*** Recorded information Section Begins ***

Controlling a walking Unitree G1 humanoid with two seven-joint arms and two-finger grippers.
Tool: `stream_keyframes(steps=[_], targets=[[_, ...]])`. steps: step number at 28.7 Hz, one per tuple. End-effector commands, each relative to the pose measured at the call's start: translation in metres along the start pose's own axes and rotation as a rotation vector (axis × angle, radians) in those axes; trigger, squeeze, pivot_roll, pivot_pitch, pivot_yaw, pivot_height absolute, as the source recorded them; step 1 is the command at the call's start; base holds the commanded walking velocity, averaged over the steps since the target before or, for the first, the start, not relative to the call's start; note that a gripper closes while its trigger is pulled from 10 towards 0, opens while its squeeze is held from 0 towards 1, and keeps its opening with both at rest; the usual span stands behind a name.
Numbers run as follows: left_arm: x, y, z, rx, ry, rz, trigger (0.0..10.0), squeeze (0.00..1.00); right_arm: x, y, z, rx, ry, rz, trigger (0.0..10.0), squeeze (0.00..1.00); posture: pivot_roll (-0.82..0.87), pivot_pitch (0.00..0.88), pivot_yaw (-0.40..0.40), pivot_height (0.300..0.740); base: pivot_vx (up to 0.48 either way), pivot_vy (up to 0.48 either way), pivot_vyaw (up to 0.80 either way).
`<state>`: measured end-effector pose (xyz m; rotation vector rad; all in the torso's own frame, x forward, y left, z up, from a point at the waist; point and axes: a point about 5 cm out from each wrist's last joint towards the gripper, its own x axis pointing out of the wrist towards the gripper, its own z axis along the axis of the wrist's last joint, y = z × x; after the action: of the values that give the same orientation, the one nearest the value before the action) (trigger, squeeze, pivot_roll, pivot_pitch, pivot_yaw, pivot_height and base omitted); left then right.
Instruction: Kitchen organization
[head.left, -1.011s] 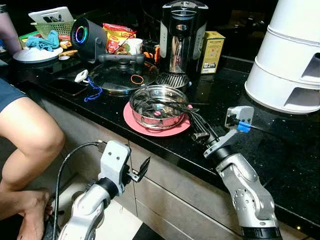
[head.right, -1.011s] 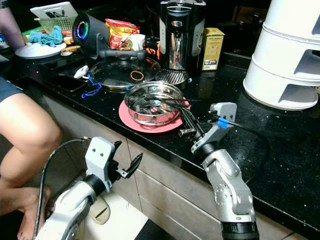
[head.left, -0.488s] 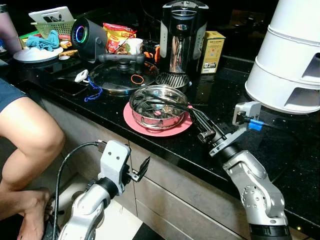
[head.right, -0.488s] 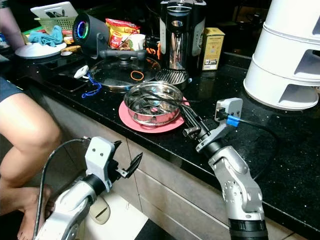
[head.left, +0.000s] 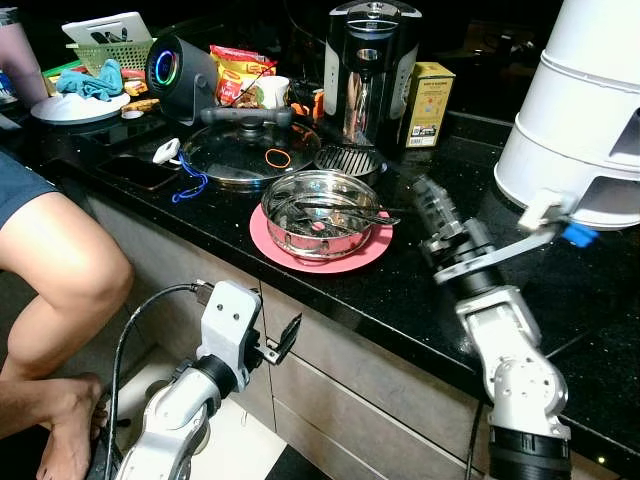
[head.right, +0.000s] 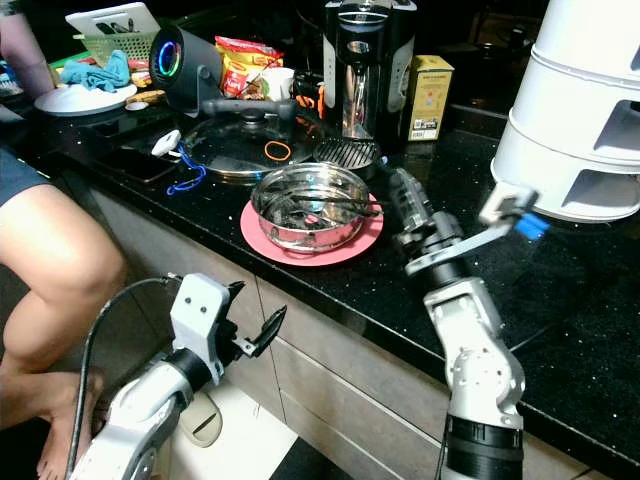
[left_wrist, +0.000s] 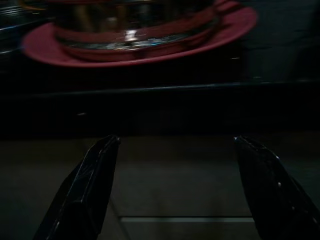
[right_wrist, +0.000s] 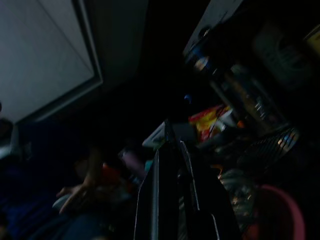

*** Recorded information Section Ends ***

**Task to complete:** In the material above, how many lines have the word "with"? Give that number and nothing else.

**Solution for this exercise:** 2